■ **TASK INPUTS**
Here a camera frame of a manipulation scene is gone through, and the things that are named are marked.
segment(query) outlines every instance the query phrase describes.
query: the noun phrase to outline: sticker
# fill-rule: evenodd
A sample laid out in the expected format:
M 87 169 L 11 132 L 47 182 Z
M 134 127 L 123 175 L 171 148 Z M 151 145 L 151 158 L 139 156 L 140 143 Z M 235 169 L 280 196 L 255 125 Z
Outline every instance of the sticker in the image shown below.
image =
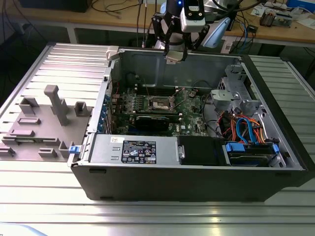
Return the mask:
M 123 163 L 156 164 L 157 143 L 155 141 L 123 141 Z
M 117 144 L 122 144 L 124 140 L 125 140 L 124 137 L 111 137 L 110 138 L 111 143 L 117 143 Z

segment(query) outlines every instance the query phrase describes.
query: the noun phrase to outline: workbench
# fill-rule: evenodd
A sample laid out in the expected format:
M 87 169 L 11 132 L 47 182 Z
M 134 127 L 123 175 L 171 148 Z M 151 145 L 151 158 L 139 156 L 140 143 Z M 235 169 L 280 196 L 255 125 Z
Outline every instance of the workbench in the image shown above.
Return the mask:
M 35 97 L 39 104 L 50 104 L 43 93 L 47 85 L 59 86 L 60 98 L 68 105 L 80 100 L 94 107 L 107 73 L 107 48 L 75 44 L 46 46 L 0 108 L 0 139 L 21 112 L 18 104 L 23 97 Z M 270 66 L 273 61 L 280 61 L 280 58 L 253 58 L 270 61 Z M 261 73 L 270 76 L 272 70 Z M 282 82 L 283 77 L 276 79 Z M 284 91 L 299 89 L 292 78 L 286 82 Z M 274 83 L 273 91 L 281 84 Z M 288 103 L 294 104 L 297 112 L 302 104 Z M 312 104 L 306 105 L 308 113 L 314 113 Z M 303 123 L 304 120 L 293 120 L 293 124 Z M 314 136 L 305 140 L 314 143 Z M 315 158 L 313 146 L 309 148 Z M 314 235 L 315 231 L 315 179 L 299 188 L 283 189 L 264 203 L 92 201 L 67 163 L 12 160 L 0 162 L 0 193 L 0 222 L 26 224 L 49 236 L 306 236 Z
M 16 23 L 15 29 L 23 33 L 21 24 L 27 24 L 27 21 L 20 15 L 15 6 L 7 1 L 7 13 L 12 22 Z M 106 0 L 106 4 L 117 3 L 116 0 Z M 242 7 L 249 6 L 255 3 L 255 0 L 245 0 Z M 137 4 L 137 0 L 128 0 L 122 5 L 111 7 L 111 9 L 120 9 L 126 6 Z M 104 10 L 103 1 L 100 0 L 95 4 L 97 9 Z M 131 7 L 121 11 L 121 19 L 110 16 L 103 12 L 95 11 L 90 8 L 86 13 L 76 13 L 68 11 L 46 10 L 46 9 L 31 9 L 21 8 L 23 14 L 35 25 L 47 25 L 65 27 L 67 29 L 69 40 L 71 43 L 77 43 L 77 35 L 75 29 L 95 29 L 95 30 L 113 30 L 113 31 L 128 31 L 136 32 L 136 18 L 138 7 Z M 146 25 L 147 28 L 151 21 L 151 16 L 154 14 L 154 4 L 148 4 Z M 315 30 L 303 26 L 297 22 L 293 22 L 290 28 L 283 27 L 262 27 L 259 25 L 259 17 L 250 15 L 252 9 L 244 12 L 245 18 L 249 24 L 258 27 L 254 43 L 278 44 L 286 46 L 299 47 L 315 47 Z M 142 7 L 139 18 L 139 32 L 143 32 L 144 27 L 144 7 Z M 238 23 L 233 25 L 231 31 L 226 31 L 223 37 L 225 43 L 222 48 L 222 53 L 229 53 L 231 45 L 234 41 L 238 41 L 242 37 L 243 31 Z

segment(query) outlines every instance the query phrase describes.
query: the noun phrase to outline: black plastic cover
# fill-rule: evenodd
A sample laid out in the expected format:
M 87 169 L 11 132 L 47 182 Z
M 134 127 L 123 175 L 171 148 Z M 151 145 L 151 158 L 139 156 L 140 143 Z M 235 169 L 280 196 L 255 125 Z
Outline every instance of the black plastic cover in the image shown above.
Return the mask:
M 202 136 L 178 136 L 179 146 L 184 147 L 185 157 L 181 165 L 226 166 L 222 142 L 219 138 Z

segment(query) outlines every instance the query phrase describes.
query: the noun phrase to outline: metal bracket
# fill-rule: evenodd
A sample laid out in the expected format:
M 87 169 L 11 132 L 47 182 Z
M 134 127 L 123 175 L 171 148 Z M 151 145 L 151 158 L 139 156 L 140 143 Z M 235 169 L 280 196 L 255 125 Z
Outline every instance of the metal bracket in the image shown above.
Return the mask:
M 185 150 L 184 150 L 184 146 L 178 146 L 178 157 L 179 159 L 184 159 L 185 158 Z

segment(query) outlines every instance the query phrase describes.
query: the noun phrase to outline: white label
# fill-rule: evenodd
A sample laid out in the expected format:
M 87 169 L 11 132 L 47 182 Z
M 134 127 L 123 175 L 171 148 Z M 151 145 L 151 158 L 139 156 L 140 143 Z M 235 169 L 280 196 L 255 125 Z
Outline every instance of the white label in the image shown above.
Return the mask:
M 117 144 L 122 144 L 124 140 L 125 140 L 124 137 L 111 137 L 110 138 L 111 143 L 117 143 Z
M 190 11 L 199 11 L 199 6 L 188 6 Z

■ **WHAT THE EXERCISE ASKS**
Leaving every picture out, output the data exactly as it stands.

■ **WRITTEN RESPONSE**
Here a camera frame of a manipulation scene is gone through, and the things that are named are marked.
segment(query) outlines every instance the query phrase describes.
query: the noun phrase to outline: sticker
# fill-rule: evenodd
A sample laid out in the expected format:
M 87 169 L 11 132 L 47 182 Z
M 134 127 L 123 175 L 171 148 Z M 151 145 L 151 158 L 139 156 L 140 143 Z M 235 169 L 280 196 L 255 125 Z
Outline every instance of the sticker in the image shown below.
image =
Return the mask:
M 123 163 L 156 164 L 157 143 L 155 141 L 123 141 Z
M 117 144 L 122 144 L 124 140 L 125 140 L 124 137 L 111 137 L 110 138 L 111 143 L 117 143 Z

segment(query) outlines every instance the query phrase describes.
query: the noun phrase to outline: workbench
# fill-rule: evenodd
A sample laid out in the expected format:
M 87 169 L 11 132 L 47 182 Z
M 134 127 L 123 175 L 171 148 Z M 151 145 L 151 158 L 139 156 L 140 143 Z M 235 169 L 280 196 L 255 125 Z
Outline every instance of the workbench in the image shown above.
Return the mask:
M 35 97 L 39 104 L 50 104 L 43 93 L 47 85 L 59 86 L 60 98 L 68 105 L 80 100 L 94 107 L 107 73 L 107 48 L 75 44 L 46 46 L 0 108 L 0 139 L 21 112 L 18 104 L 23 97 Z M 270 66 L 273 61 L 280 61 L 280 58 L 253 58 L 270 61 Z M 261 73 L 270 76 L 272 70 Z M 282 82 L 283 77 L 276 79 Z M 284 91 L 299 89 L 292 78 L 286 82 Z M 274 83 L 273 91 L 281 84 Z M 288 103 L 294 104 L 297 112 L 302 104 Z M 312 104 L 306 105 L 308 113 L 314 113 Z M 303 123 L 304 120 L 293 120 L 293 124 Z M 314 136 L 305 140 L 314 143 Z M 315 158 L 313 146 L 309 148 Z M 314 235 L 315 231 L 315 179 L 299 188 L 283 189 L 264 203 L 92 201 L 67 163 L 12 160 L 0 162 L 0 193 L 0 222 L 26 224 L 49 236 L 306 236 Z
M 16 23 L 15 29 L 23 33 L 21 24 L 27 24 L 27 21 L 20 15 L 15 6 L 7 1 L 7 13 L 12 22 Z M 106 0 L 106 4 L 117 3 L 116 0 Z M 242 7 L 249 6 L 255 3 L 255 0 L 245 0 Z M 137 4 L 137 0 L 128 0 L 122 5 L 111 7 L 111 9 L 120 9 L 126 6 Z M 104 10 L 103 1 L 100 0 L 95 4 L 97 9 Z M 131 7 L 121 11 L 121 19 L 110 16 L 103 12 L 95 11 L 90 8 L 86 13 L 76 13 L 68 11 L 46 10 L 46 9 L 31 9 L 21 8 L 23 14 L 35 25 L 47 25 L 65 27 L 67 29 L 69 40 L 71 43 L 77 43 L 77 35 L 75 29 L 95 29 L 95 30 L 113 30 L 113 31 L 128 31 L 136 32 L 136 18 L 138 7 Z M 146 25 L 147 28 L 151 21 L 151 16 L 154 14 L 154 4 L 148 4 Z M 315 30 L 303 26 L 297 22 L 293 22 L 290 28 L 283 27 L 262 27 L 259 25 L 259 17 L 250 15 L 252 9 L 244 12 L 245 18 L 249 24 L 258 27 L 254 43 L 278 44 L 286 46 L 299 47 L 315 47 Z M 142 7 L 139 18 L 139 32 L 143 32 L 144 27 L 144 7 Z M 238 23 L 233 25 L 231 31 L 226 31 L 223 37 L 225 43 L 222 48 L 222 53 L 229 53 L 231 45 L 234 41 L 238 41 L 242 37 L 243 31 Z

segment(query) outlines every instance the query phrase describes.
query: the noun phrase to outline: black plastic cover
# fill-rule: evenodd
A sample laid out in the expected format:
M 87 169 L 11 132 L 47 182 Z
M 134 127 L 123 175 L 171 148 Z M 151 145 L 151 158 L 139 156 L 140 143 Z M 235 169 L 280 196 L 255 125 Z
Outline every instance of the black plastic cover in the image shown above.
Return the mask:
M 202 136 L 178 136 L 179 146 L 184 147 L 185 157 L 181 165 L 226 166 L 222 142 L 219 138 Z

segment(query) outlines every instance the query phrase describes.
query: the noun phrase to outline: metal bracket
# fill-rule: evenodd
A sample laid out in the expected format:
M 87 169 L 11 132 L 47 182 Z
M 134 127 L 123 175 L 171 148 Z M 151 145 L 151 158 L 139 156 L 140 143 Z M 235 169 L 280 196 L 255 125 Z
Outline every instance of the metal bracket in the image shown above.
Return the mask:
M 185 150 L 184 150 L 184 146 L 178 146 L 178 157 L 179 159 L 184 159 L 185 158 Z

segment(query) outlines every instance the query phrase describes.
query: the noun phrase to outline: white label
# fill-rule: evenodd
A sample laid out in the expected format:
M 87 169 L 11 132 L 47 182 Z
M 134 127 L 123 175 L 171 148 Z M 151 145 L 151 158 L 139 156 L 140 143 Z M 235 169 L 280 196 L 255 125 Z
Outline every instance of the white label in the image shown above.
Return the mask:
M 117 144 L 122 144 L 124 140 L 125 140 L 124 137 L 111 137 L 110 138 L 111 143 L 117 143 Z
M 190 11 L 199 11 L 199 6 L 188 6 Z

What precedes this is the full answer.